WORK INSTRUCTION —
Look for the word "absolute" in the entries and copy every line where it shows up.

┄┄┄┄┄┄┄┄┄┄

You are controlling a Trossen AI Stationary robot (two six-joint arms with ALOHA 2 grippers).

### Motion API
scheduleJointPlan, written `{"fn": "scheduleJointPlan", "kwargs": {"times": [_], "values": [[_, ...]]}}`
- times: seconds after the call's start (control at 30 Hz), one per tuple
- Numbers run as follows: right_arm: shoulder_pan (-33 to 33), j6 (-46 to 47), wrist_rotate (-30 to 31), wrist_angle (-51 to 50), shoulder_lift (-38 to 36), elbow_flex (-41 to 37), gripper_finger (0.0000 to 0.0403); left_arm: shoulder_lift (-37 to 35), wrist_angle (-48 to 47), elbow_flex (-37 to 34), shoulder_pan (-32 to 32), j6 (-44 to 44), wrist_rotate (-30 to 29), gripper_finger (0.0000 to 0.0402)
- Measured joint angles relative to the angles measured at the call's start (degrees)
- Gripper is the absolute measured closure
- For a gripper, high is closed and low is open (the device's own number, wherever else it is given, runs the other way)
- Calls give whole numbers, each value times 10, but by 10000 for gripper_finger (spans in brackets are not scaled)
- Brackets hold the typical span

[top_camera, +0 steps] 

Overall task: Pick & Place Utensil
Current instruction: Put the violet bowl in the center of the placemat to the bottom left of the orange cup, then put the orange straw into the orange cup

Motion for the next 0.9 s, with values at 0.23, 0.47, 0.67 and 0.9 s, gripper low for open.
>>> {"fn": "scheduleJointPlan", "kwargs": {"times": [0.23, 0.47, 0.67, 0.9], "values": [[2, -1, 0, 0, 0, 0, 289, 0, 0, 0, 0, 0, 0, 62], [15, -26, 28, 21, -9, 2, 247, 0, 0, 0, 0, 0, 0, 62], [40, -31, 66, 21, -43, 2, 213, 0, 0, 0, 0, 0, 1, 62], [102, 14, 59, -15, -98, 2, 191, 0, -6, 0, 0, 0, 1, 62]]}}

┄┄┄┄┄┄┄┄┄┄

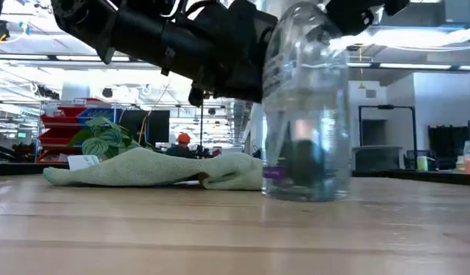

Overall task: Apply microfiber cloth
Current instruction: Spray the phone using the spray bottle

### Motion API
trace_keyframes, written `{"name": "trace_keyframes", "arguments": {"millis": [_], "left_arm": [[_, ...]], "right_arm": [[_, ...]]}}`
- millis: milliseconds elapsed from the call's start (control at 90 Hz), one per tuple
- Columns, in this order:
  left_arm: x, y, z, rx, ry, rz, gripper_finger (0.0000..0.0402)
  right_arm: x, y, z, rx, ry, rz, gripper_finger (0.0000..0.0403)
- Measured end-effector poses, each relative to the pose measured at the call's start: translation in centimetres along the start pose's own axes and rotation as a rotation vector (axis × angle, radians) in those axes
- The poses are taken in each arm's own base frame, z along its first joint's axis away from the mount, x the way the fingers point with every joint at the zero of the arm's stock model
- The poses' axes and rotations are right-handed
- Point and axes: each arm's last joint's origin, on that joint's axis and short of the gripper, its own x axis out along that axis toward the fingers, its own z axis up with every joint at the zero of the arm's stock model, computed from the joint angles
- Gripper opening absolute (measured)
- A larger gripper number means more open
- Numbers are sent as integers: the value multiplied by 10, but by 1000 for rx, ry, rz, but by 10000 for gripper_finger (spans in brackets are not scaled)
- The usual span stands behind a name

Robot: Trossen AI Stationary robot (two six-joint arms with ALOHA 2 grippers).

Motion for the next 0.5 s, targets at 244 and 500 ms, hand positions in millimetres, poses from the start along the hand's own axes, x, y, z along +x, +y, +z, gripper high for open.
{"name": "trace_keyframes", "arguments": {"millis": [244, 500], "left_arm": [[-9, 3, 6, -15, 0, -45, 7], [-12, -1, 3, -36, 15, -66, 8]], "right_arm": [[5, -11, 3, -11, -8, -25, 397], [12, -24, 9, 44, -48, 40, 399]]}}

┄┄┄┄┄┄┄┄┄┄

EXERCISE RESULT —
- Gripper is the absolute measured closure
- Gripper opening absolute (measured)

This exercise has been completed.